Trying to figure out how data can work on the pitch

Putting figures and young statistical turks together is a good thing

Three years ago Simon Farrant, a man from the sports data company Opta, brought football bloggers and football clubs together. It was the first Optapro Analytics Forum.

The clubs might see some good ideas; the amateur analysts get the chance to work with large football data sets. The sort of place where physicists apply themselves to football; where you find out if a goalkeeper’s height is relevant when asking how good they might be at dealing with crosses.

This idea of putting data and thrusting young statistical turks together is a good thing, and the third edition of the forum took place last month.

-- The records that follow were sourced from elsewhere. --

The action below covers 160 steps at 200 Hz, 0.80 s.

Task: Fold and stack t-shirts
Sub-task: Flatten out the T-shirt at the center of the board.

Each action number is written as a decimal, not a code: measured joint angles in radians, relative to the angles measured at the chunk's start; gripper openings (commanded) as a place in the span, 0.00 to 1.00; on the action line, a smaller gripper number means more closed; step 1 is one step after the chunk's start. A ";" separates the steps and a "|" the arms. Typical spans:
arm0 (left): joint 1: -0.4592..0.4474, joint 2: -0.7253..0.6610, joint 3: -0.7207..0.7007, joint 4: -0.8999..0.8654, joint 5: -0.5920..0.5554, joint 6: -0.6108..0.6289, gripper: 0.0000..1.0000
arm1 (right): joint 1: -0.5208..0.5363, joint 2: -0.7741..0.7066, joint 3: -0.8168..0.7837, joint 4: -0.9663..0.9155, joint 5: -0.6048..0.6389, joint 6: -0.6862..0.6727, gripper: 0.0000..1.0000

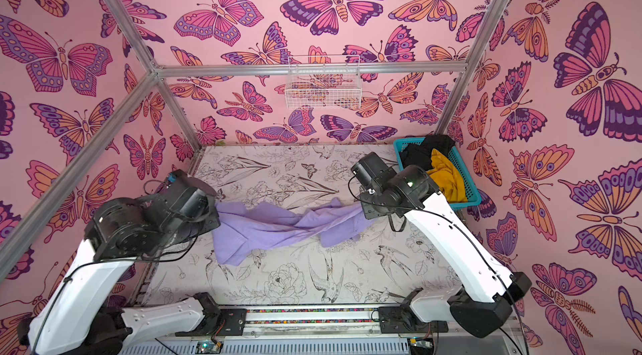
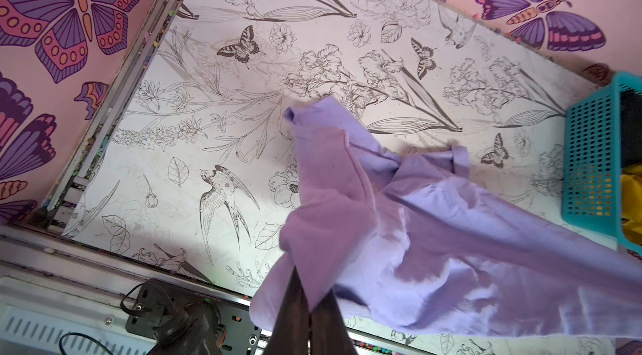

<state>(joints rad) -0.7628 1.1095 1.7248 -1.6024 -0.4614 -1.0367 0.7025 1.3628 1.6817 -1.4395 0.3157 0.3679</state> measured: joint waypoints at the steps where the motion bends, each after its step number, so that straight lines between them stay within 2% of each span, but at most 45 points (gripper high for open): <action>1: 0.003 -0.001 -0.002 0.002 0.002 0.001 0.01 | -0.003 0.002 0.000 0.001 -0.001 -0.001 0.00; 16: 0.043 0.000 -0.036 0.042 0.020 0.024 0.01 | -0.062 0.049 0.002 0.039 -0.009 -0.029 0.00; 30: 0.134 0.033 -0.098 0.135 0.055 0.066 0.01 | -0.125 0.129 0.026 0.085 -0.018 -0.065 0.00; 51: 0.290 0.216 -0.069 0.278 0.094 0.158 0.01 | -0.222 0.353 0.228 0.147 -0.016 -0.136 0.00; 64: 0.336 0.407 0.096 0.355 0.047 0.257 0.00 | -0.272 0.505 0.433 0.214 0.002 -0.169 0.00; 77: 0.354 0.598 0.354 0.445 -0.020 0.386 0.00 | -0.319 0.612 0.617 0.316 0.010 -0.188 0.00; 94: 0.363 0.812 0.766 0.599 -0.080 0.600 0.00 | -0.373 0.634 0.710 0.480 0.008 -0.183 0.00; 99: 0.364 0.844 0.846 0.654 -0.093 0.651 0.00 | -0.386 0.628 0.727 0.520 0.008 -0.180 0.00; 110: 0.363 0.844 0.898 0.769 -0.116 0.753 0.00 | -0.414 0.616 0.777 0.591 0.008 -0.174 0.00; 133: 0.363 0.735 0.874 0.912 -0.196 0.910 0.00 | -0.429 0.592 0.875 0.671 0.005 -0.171 0.00; 150: 0.360 0.609 0.768 0.985 -0.264 0.985 0.00 | -0.421 0.530 0.812 0.707 -0.021 -0.169 0.00; 160: 0.349 0.518 0.658 1.019 -0.302 1.014 0.00 | -0.415 0.482 0.735 0.711 -0.045 -0.163 0.00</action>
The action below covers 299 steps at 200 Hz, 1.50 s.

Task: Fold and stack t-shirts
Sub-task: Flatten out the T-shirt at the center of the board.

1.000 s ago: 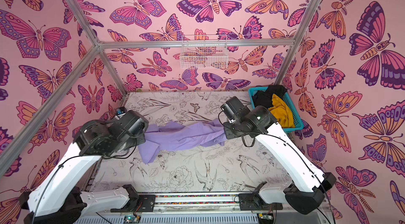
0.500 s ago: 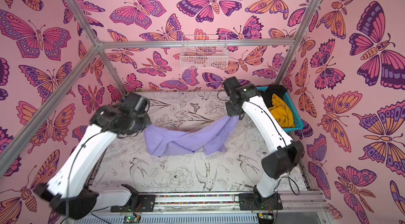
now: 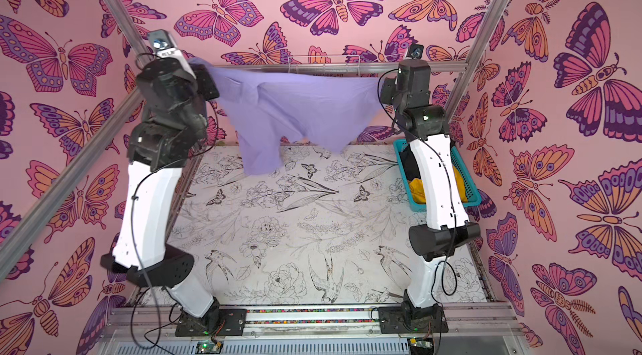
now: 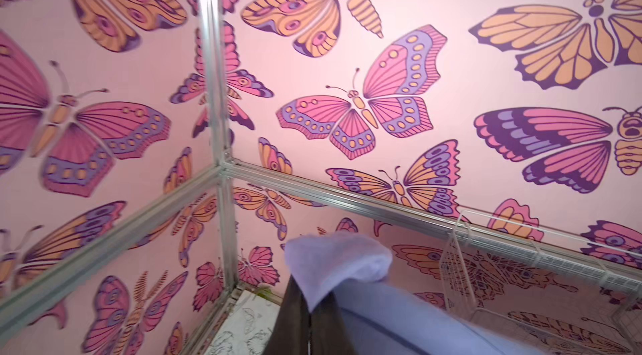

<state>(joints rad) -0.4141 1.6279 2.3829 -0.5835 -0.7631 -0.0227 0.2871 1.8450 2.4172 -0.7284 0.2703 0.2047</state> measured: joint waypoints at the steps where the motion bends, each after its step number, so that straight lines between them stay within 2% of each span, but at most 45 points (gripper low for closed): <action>1: -0.001 -0.006 -0.009 0.002 -0.002 0.001 0.00 | 0.000 -0.003 -0.006 0.000 -0.002 0.000 0.00; 13: -0.026 -0.105 -0.162 0.018 -0.048 0.012 0.06 | 0.005 -0.051 -0.107 -0.008 -0.033 0.006 0.00; 26: -0.073 -0.208 -0.363 0.020 -0.100 -0.003 0.18 | 0.006 -0.103 -0.238 -0.029 -0.068 0.008 0.00; 37: -0.125 -0.277 -0.524 -0.029 -0.127 -0.072 0.21 | 0.009 -0.150 -0.370 -0.056 -0.090 0.011 0.00; 47: -0.173 -0.334 -0.654 -0.100 -0.115 -0.173 0.31 | 0.011 -0.199 -0.494 -0.087 -0.103 0.022 0.00; 56: -0.207 -0.389 -0.780 -0.172 -0.059 -0.293 0.34 | 0.014 -0.239 -0.597 -0.133 -0.126 0.034 0.00; 86: -0.271 -0.629 -1.183 -0.351 0.235 -0.685 0.65 | 0.061 -0.378 -0.852 -0.316 -0.196 0.100 0.00; 97: -0.329 -0.707 -1.289 -0.398 0.314 -0.828 0.75 | 0.118 -0.437 -0.929 -0.367 -0.194 0.132 0.21; 104: -0.365 -0.746 -1.332 -0.423 0.355 -0.899 0.80 | 0.163 -0.478 -0.973 -0.401 -0.198 0.159 0.27; 113: -0.398 -0.784 -1.361 -0.459 0.402 -0.967 0.81 | 0.210 -0.524 -1.015 -0.430 -0.201 0.190 0.34; 126: -0.411 -0.807 -1.341 -0.514 0.435 -1.035 0.89 | 0.252 -0.587 -1.060 -0.475 -0.200 0.240 0.67; 132: -0.412 -0.806 -1.309 -0.539 0.441 -1.053 0.91 | 0.258 -0.612 -1.072 -0.494 -0.196 0.254 0.76; 141: -0.412 -0.785 -1.235 -0.583 0.444 -1.059 0.93 | 0.259 -0.641 -1.081 -0.517 -0.186 0.274 0.96; 145: -0.412 -0.775 -1.200 -0.595 0.442 -1.061 0.94 | 0.260 -0.649 -1.082 -0.525 -0.182 0.281 1.00; 155: -0.412 -0.738 -1.102 -0.620 0.441 -1.046 0.94 | 0.261 -0.663 -1.082 -0.536 -0.166 0.292 1.00; 169: -0.412 -0.680 -0.982 -0.632 0.438 -1.019 0.96 | 0.261 -0.664 -1.081 -0.542 -0.143 0.298 0.98; 184: -0.412 -0.637 -0.937 -0.620 0.434 -0.995 0.97 | 0.261 -0.643 -1.081 -0.536 -0.128 0.296 0.93; 205: -0.407 -0.597 -1.010 -0.545 0.463 -0.968 0.96 | 0.261 -0.583 -1.081 -0.488 -0.121 0.286 0.89; 218: -0.384 -0.560 -1.099 -0.462 0.523 -0.961 0.89 | 0.262 -0.529 -1.073 -0.455 -0.122 0.270 0.77; 223: -0.370 -0.534 -1.132 -0.429 0.550 -0.960 0.83 | 0.262 -0.505 -1.064 -0.446 -0.121 0.260 0.65; 226: -0.360 -0.518 -1.151 -0.410 0.563 -0.961 0.75 | 0.263 -0.487 -1.055 -0.439 -0.121 0.257 0.54; 231: -0.346 -0.484 -1.175 -0.385 0.586 -0.957 0.59 | 0.264 -0.462 -1.038 -0.433 -0.120 0.255 0.29; 240: -0.319 -0.409 -1.202 -0.345 0.614 -0.961 0.40 | 0.264 -0.420 -1.003 -0.414 -0.113 0.236 0.00; 246: -0.304 -0.362 -1.207 -0.331 0.631 -0.957 0.25 | 0.264 -0.397 -0.976 -0.401 -0.106 0.231 0.00; 260: -0.270 -0.248 -1.201 -0.297 0.640 -0.940 0.10 | 0.264 -0.365 -0.915 -0.377 -0.086 0.214 0.00; 266: -0.259 -0.214 -1.193 -0.292 0.638 -0.929 0.01 | 0.264 -0.361 -0.896 -0.365 -0.078 0.212 0.00; 299: -0.192 -0.101 -1.122 -0.298 0.603 -0.897 0.00 | 0.264 -0.367 -0.854 -0.326 -0.033 0.181 0.00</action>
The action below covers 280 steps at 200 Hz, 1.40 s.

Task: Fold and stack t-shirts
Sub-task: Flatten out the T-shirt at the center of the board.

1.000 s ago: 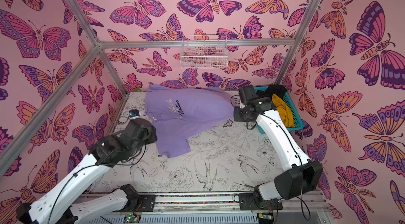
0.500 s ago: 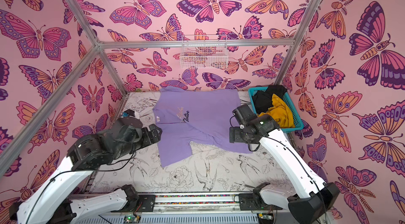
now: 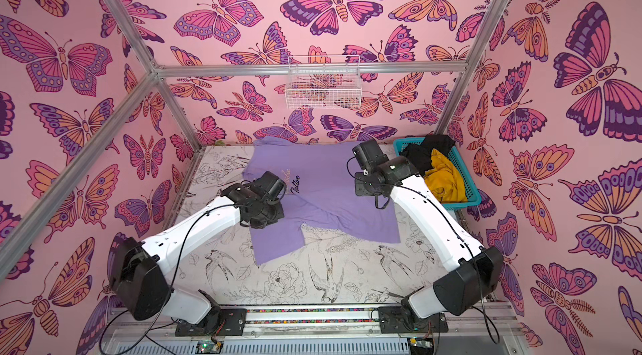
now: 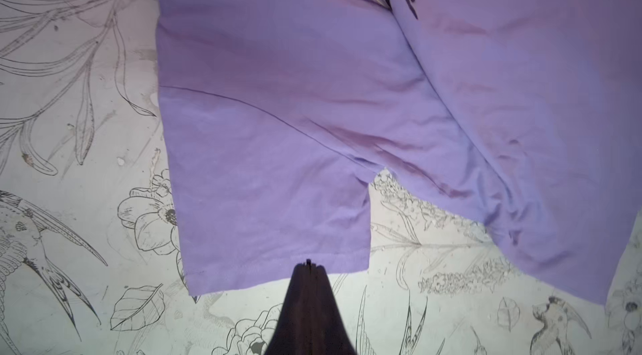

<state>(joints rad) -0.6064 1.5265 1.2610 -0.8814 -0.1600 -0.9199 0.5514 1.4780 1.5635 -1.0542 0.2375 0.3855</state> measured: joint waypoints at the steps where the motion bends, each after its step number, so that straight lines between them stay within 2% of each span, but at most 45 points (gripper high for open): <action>1: 0.004 0.005 0.003 -0.001 -0.001 0.000 0.00 | 0.000 0.000 0.000 0.000 0.000 -0.001 0.00; 31: 0.056 0.131 0.019 -0.018 0.005 0.001 0.00 | 0.000 -0.035 -0.046 0.036 -0.015 -0.011 0.00; 75: 0.056 0.387 0.018 -0.021 0.100 0.000 0.00 | 0.000 -0.183 -0.138 0.090 -0.079 -0.011 0.00; 119: 0.056 0.396 0.014 -0.047 0.144 -0.014 0.00 | 0.000 -0.259 -0.140 0.084 -0.082 -0.012 0.00; 167: 0.008 0.253 -0.179 -0.144 0.200 -0.121 0.00 | 0.000 -0.328 -0.168 0.035 -0.067 -0.011 0.00; 220: -0.131 -0.030 -0.354 -0.328 0.286 -0.301 0.00 | 0.000 -0.412 -0.218 0.024 -0.063 0.007 0.00; 240: -0.156 -0.125 -0.346 -0.369 0.279 -0.343 0.00 | 0.000 -0.409 -0.259 0.031 -0.065 0.009 0.00; 260: -0.166 -0.156 -0.256 -0.394 0.186 -0.343 0.00 | 0.000 -0.382 -0.291 0.042 -0.081 0.011 0.00; 280: -0.140 -0.145 -0.167 -0.340 0.091 -0.295 0.00 | 0.000 -0.335 -0.293 0.061 -0.097 0.010 0.00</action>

To get your hands on the data and present at the forum it’s a matter of proposing an area of the game that you’d like to examine, along with the dataset you want to request, and keep your fingers crossed that the judges smile upon it.


Those five judges included four from football clubs – an important step, guiding the analytical efforts towards things clubs might find useful. Things that might lead to winning, not science projects.

Football clubs from across Europe were there in various guises; most listed as being directly with a club, other attendees via what one might call a shared analytical concern. Smartodds, covering Brentford and FC Midtjylland, owned by Matthew Benham. Arsenal, who own StatDNA.

Career curve

Topics presented included the concept of surprise in attacking play, measuring how players control areas of the pitch, as well as whether playing time at a young age at the top level affects a player’s career curve.

Sam Jackson, a student from the University of Sussex, found no statistically-significant correlation between a goalkeeper's height and their performance dealing with crosses, at least when it came to every cross in the Premier League, Bundesliga, Serie A and La Liga over the 2014/15 season.

Judging the quality of a goalkeeper is not just about saving shots. It’s also about controlling that penalty area and, for some of the new breed of sweeper-keepers, a good way beyond it.

Jackson’s metric rated goalkeepers on how aggressive they are at coming to collect crosses and how successful they are at doing it. According to the metric Thibaut Courtois is at the more aggressive end of the scale while still claiming 10 per cent more than average.

It’s more subtle than it might seem on the surface. Generating a stat on how often a goalkeeper claims a cross? Straightforward but not always useful, and potentially perverse if a goalkeeper was incentivised to stick to the easy crosses.

Generating a stat on how often that goalkeeper claims a cross into a particular area of the penalty box compared to the average goalkeeper from Europe’s top leagues? That’s more insightful, and quickly understood. It recalled work in the US measuring fielding effectiveness in Major League Baseball. The ball might be a different size but the question, at its heart, was very similar.

Then a question from the crowd. “How would you go about feeding that back to a goalkeeper in a club environment?” asked a head analyst from a Premier League club. It’s a key question. He continued: “You mentioned incentivising the goalkeeper, so how do you get that message across to the goalkeeper? What you’ve mentioned is a very statistical and very detailed explanation, which is good, but how do you simplify that? ”

Variants of this question arise repeatedly in this field: nice work, but how do you impact the playing pitch?

It would be addressed by guest speaker and NBA analyst Dean Oliver. Bringing a basketball man across the ocean to a room full of football people might seem strange but there is value in hearing about specific issues encountered in different sports; lessons learned with wider meaning.


Being able to speak to the player or coach was simply about knowing the sport and knowing its language, said Oliver, while leaving the numbers behind.

By all means use numbers and analytics to inform ones opinion, but the language that players and coaches understand is the one of their own sport. And it must be related to winning. Not science projects.

And if you want to really drum an analysis message home to a player?

Show them something that affects how they get paid, said Oliver. They’ll make that connection pretty quickly.